Exercise brief:
Look below for the line containing "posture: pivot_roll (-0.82"; write out that line and each one after it to the end, exactly, and nothing else.

Input data:
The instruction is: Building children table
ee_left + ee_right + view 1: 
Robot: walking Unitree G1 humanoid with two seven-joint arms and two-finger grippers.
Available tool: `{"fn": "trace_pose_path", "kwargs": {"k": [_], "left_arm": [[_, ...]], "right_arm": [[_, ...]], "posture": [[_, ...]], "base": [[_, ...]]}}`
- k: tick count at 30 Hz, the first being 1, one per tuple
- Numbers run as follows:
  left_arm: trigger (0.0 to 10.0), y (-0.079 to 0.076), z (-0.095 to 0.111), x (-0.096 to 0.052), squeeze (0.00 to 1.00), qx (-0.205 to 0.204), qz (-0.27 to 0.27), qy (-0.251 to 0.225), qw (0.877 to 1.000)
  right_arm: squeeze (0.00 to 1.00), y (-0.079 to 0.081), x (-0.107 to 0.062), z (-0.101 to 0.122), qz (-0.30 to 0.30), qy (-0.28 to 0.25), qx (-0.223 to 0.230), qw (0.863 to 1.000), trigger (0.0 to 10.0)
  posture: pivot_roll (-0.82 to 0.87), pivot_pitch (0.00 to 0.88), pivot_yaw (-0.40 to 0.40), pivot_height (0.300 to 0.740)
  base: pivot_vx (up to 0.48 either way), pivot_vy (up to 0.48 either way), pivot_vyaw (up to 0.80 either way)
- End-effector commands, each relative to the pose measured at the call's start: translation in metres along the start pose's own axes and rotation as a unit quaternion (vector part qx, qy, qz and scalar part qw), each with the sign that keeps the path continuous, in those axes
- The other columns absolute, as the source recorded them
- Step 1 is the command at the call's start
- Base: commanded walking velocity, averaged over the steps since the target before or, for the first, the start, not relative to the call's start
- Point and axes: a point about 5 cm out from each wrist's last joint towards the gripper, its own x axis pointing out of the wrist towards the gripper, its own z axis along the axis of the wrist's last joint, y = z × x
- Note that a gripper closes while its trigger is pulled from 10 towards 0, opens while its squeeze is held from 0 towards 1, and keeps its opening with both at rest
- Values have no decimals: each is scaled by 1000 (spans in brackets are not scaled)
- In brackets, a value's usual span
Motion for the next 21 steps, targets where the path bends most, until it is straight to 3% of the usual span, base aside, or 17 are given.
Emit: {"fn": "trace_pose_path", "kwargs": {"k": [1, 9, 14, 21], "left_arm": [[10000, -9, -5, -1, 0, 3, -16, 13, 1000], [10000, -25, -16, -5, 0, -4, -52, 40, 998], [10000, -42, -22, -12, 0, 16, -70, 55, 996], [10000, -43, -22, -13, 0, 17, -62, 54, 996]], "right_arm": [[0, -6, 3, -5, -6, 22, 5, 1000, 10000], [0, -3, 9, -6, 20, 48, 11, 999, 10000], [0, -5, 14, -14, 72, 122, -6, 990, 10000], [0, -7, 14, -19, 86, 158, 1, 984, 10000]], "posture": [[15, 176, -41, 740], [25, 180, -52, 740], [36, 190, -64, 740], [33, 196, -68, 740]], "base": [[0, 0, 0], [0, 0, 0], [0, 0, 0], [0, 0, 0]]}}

Response:
  posture: pivot_roll (-0.82 to 0.87), pivot_pitch (0.00 to 0.88), pivot_yaw (-0.40 to 0.40), pivot_height (0.300 to 0.740)
  base: pivot_vx (up to 0.48 either way), pivot_vy (up to 0.48 either way), pivot_vyaw (up to 0.80 either way)
- End-effector commands, each relative to the pose measured at the call's start: translation in metres along the start pose's own axes and rotation as a unit quaternion (vector part qx, qy, qz and scalar part qw), each with the sign that keeps the path continuous, in those axes
- The other columns absolute, as the source recorded them
- Step 1 is the command at the call's start
- Base: commanded walking velocity, averaged over the steps since the target before or, for the first, the start, not relative to the call's start
- Point and axes: a point about 5 cm out from each wrist's last joint towards the gripper, its own x axis pointing out of the wrist towards the gripper, its own z axis along the axis of the wrist's last joint, y = z × x
- Note that a gripper closes while its trigger is pulled from 10 towards 0, opens while its squeeze is held from 0 towards 1, and keeps its opening with both at rest
- Values have no decimals: each is scaled by 1000 (spans in brackets are not scaled)
- In brackets, a value's usual span
Motion for the next 21 steps, targets where the path bends most, until it is straight to 3% of the usual span, base aside, or 17 are given.
Emit: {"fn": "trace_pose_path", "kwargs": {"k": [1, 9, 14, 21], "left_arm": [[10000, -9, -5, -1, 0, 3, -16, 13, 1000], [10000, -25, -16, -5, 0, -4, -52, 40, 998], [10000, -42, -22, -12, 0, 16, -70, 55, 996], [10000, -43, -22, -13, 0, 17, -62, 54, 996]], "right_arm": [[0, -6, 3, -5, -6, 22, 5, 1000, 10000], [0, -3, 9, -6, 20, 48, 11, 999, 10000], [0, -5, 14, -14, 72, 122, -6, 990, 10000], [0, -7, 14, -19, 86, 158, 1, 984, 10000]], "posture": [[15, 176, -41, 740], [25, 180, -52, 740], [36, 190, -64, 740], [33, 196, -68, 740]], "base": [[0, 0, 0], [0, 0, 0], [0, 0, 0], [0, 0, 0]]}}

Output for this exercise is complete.